MATERIAL SHOWN -
_ _ _ _ _

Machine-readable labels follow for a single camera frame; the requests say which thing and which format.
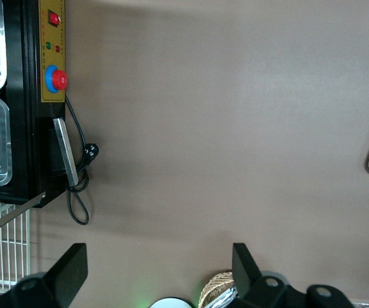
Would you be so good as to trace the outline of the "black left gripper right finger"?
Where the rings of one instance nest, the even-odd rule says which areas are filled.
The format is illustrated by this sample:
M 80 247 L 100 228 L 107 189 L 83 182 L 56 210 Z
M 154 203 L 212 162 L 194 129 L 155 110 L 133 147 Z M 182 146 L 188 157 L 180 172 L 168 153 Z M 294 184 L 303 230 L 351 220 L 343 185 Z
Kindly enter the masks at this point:
M 262 271 L 244 243 L 232 248 L 232 276 L 237 296 L 232 307 L 306 307 L 306 295 L 294 289 L 287 278 Z

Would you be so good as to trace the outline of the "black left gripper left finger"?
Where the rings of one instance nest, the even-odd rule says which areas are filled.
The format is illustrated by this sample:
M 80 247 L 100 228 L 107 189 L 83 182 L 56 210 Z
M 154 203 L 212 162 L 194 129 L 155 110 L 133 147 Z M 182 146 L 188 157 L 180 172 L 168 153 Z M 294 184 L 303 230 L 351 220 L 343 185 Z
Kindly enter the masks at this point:
M 73 244 L 47 271 L 0 295 L 0 307 L 69 307 L 88 276 L 87 245 Z

_ _ _ _ _

DESCRIPTION OF THE TASK - All lines of the material above should be returned unchanged, but no pictures should be included.

SOLUTION TO THIS PROBLEM -
Machine-readable labels follow for a single camera frame; the requests say which thing and which format.
Would you be so good as to trace the outline of the "black left gripper right finger"?
Where the rings of one instance nest, the even-odd rule says which areas are filled.
The format is illustrated by this sample:
M 80 247 L 100 228 L 107 189 L 83 182 L 56 210 Z
M 154 203 L 212 162 L 194 129 L 155 110 L 133 147 Z M 182 146 L 188 157 L 180 172 L 168 153 Z M 294 184 L 303 230 L 351 220 L 343 185 Z
Kindly enter the masks at this point:
M 262 271 L 244 243 L 232 248 L 232 276 L 237 296 L 232 307 L 306 307 L 306 295 L 294 289 L 287 278 Z

Would you be so good as to trace the outline of the "black left gripper left finger"?
Where the rings of one instance nest, the even-odd rule says which areas are filled.
The format is illustrated by this sample:
M 80 247 L 100 228 L 107 189 L 83 182 L 56 210 Z
M 154 203 L 212 162 L 194 129 L 155 110 L 133 147 Z M 182 146 L 188 157 L 180 172 L 168 153 Z M 294 184 L 303 230 L 351 220 L 343 185 Z
Kindly enter the masks at this point:
M 73 244 L 47 271 L 0 295 L 0 307 L 69 307 L 88 276 L 87 245 Z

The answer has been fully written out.